Want more health and science stories in your inbox? Subscribe to Salon’s weekly newsletter Lab Notes.
These statistics are more than abstract trivia — they will have a direct impact on the lives of human beings everywhere. For example, 2024 had the deadliest hurricane season in two decades, when Hurricane Katrina hit.
“This underscores how hurricanes are becoming more intense and more deadly as the planet continues to warm,” Mann said. In addition to causing more than 400 deaths, the 2024 Atlantic hurricane season was accompanied by 24 climate change-exacerbated weather disasters in the United States alone that each racked up more than $1 billion in damages. These events included devastating storms like Hurricane Milton and Hurricane Helene.
“This underscores the profound impact that human-caused climate change is already having in the form of devastating extreme weather events that threaten our economy and, increasingly, our lives,” Mann said. These impacts are likely to continue worsening, with Moon pointing out that global fossil fuel emissions are set to reach a new record in 2024.

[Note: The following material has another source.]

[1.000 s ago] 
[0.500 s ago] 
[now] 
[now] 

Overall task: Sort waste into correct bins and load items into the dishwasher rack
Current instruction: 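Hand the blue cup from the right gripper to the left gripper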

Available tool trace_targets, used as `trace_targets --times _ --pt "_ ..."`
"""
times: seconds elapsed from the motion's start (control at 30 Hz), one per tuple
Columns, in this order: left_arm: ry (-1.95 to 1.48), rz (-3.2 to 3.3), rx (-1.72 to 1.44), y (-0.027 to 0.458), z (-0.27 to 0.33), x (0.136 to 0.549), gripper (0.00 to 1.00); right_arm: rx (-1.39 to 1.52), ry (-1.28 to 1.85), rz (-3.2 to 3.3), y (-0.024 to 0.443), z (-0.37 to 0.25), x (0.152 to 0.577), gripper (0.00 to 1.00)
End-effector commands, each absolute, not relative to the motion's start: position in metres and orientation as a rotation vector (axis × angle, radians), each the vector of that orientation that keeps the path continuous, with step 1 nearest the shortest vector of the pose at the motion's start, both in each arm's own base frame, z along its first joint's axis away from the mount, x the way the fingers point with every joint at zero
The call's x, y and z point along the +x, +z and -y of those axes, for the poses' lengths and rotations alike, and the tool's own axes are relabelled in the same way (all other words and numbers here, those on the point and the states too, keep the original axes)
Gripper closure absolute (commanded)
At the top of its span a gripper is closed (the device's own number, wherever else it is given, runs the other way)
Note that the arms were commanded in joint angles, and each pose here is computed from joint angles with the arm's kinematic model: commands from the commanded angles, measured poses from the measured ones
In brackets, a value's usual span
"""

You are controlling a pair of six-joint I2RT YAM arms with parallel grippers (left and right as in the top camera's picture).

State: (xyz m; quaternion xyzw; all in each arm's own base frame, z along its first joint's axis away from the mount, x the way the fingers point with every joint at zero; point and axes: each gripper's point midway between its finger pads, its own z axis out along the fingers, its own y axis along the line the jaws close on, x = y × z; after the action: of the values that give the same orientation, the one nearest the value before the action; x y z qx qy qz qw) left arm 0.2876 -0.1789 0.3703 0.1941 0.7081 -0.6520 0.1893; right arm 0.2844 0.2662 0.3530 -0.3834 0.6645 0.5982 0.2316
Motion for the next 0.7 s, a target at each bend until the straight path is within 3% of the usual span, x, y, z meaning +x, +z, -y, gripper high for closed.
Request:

“This human release of heat-trapping gasses is the primary cause of the increases in extreme weather, flood, drought, heatwaves and generally ‘weird weather’ that we are all experiencing,” Moon said. “It is well known that reducing these emissions is key to minimizing risk and damage into the future. And how to achieve these reductions is well mapped out, with the technology to do it. The pressure is now focused on social, cultural, business and political will.”
Caldeira echoed Moon’s observation about the need for America’s leaders to be serious about the threat posed by climate change.
“On the politics side, the big question is what Trump and the MAGA gang will do to Biden’s legislative achievements in the climate arena,” Caldeira said, referring to President Joe Biden’s various executive and legislative reforms intended to address climate change.
“One view is that the drive for vengeance and destruction (and tax breaks!) is so strong that they will try to eliminate the incentives that were created in the infrastructure and inflation reduction laws,” Caldeira said. “Another view is that since, reportedly, 85% of the benefit accrues to Republican districts, this is essentially a subsidy from blue districts to red districts that the Republicans might not want to give up.”
Kalmus is cynical about the future. He pointed out that at the 2024 United Nations Climate Change Conference, more than 1,700 fossil fuel lobbyists were present to push back against efforts to curb carbon emissions.
“Everything is getting worse, fast — and instead of stopping it, the billionaire class has the pedal to the floor,” Kalmus said. “This will set the stage for reduced habitability on our planet for an extremely long time. Biodiversity could take millions of years to recover. It could lead to billions of human deaths, unimaginable suffering, and limit the possibilities for our species far into the future.”